▽

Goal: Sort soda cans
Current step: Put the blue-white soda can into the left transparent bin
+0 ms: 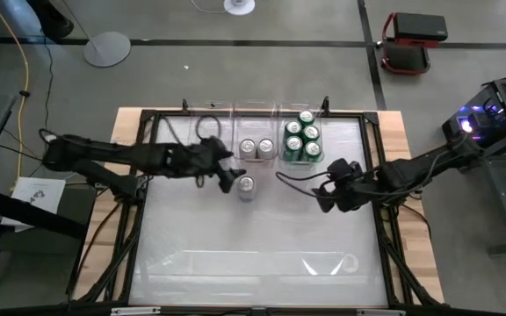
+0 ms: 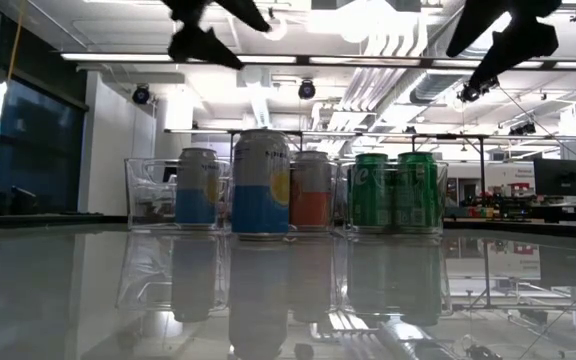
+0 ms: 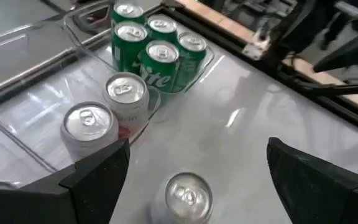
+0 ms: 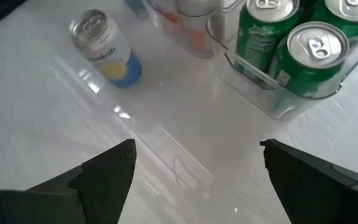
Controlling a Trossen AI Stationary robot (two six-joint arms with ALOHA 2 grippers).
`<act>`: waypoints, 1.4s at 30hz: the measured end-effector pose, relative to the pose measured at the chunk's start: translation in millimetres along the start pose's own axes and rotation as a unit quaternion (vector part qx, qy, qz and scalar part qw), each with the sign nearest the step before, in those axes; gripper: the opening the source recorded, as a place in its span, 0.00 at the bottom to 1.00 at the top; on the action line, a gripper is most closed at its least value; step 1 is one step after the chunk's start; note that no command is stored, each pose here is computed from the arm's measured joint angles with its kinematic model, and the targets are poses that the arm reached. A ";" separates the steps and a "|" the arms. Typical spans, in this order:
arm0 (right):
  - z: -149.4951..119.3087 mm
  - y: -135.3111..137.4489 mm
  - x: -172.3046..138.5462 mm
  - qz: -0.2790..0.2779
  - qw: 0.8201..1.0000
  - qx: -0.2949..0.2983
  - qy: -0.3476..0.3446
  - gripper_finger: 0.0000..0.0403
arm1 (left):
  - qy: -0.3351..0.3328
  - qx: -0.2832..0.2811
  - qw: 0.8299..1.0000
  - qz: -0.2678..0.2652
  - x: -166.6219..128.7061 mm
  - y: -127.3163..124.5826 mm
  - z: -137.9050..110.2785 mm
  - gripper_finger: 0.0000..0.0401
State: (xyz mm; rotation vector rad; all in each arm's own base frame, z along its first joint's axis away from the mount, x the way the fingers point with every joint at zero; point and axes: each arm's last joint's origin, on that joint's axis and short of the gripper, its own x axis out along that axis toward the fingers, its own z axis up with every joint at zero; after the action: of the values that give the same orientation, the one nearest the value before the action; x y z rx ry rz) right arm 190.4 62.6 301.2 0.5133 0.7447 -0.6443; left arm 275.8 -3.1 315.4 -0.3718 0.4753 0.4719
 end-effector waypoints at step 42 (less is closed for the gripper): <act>-11.7 -17.5 8.8 0.031 0.997 -0.073 0.011 0.84 | 0.165 0.036 0.981 0.094 100.5 -27.0 -77.4 0.89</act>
State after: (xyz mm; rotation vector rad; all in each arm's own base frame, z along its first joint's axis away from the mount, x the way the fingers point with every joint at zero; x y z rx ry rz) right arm 178.0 54.8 283.8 0.4083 0.7875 -0.5219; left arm 341.8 -25.4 205.9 -0.3382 0.8530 0.5772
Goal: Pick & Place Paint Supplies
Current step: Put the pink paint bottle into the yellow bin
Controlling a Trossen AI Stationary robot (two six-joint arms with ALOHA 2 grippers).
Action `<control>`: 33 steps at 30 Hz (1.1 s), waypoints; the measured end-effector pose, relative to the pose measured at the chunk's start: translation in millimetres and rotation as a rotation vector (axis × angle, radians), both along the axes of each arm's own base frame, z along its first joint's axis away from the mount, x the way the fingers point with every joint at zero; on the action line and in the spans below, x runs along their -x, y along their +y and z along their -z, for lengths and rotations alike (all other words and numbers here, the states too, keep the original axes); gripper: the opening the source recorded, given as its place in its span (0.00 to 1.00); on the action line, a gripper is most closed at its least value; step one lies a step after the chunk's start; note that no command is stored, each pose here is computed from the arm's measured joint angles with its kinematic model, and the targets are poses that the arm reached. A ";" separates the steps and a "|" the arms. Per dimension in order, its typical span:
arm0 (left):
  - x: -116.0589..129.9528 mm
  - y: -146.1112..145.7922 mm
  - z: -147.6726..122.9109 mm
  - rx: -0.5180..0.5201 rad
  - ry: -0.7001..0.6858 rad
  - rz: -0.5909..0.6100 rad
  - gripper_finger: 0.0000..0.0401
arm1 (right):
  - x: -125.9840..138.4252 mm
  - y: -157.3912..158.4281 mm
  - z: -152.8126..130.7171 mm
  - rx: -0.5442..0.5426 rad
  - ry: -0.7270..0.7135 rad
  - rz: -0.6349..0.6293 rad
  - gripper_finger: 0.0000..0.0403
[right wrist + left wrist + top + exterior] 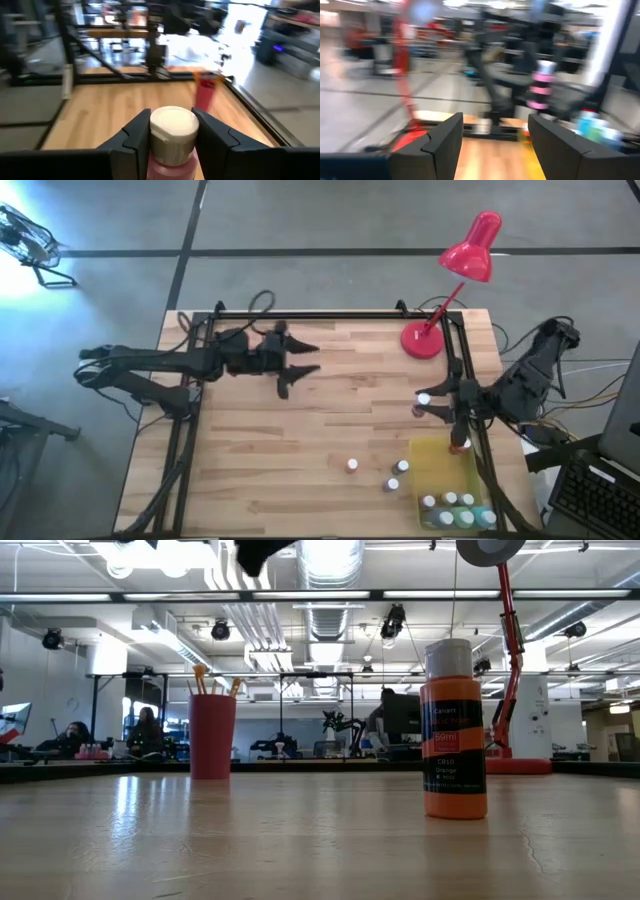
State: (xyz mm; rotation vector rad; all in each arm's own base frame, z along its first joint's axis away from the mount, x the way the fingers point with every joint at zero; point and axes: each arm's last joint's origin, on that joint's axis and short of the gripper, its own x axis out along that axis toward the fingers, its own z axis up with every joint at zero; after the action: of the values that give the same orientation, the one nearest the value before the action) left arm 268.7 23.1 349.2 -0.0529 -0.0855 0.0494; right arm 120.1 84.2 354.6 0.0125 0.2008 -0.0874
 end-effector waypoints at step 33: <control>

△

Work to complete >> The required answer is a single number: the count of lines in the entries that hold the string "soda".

Response to the exercise >> 2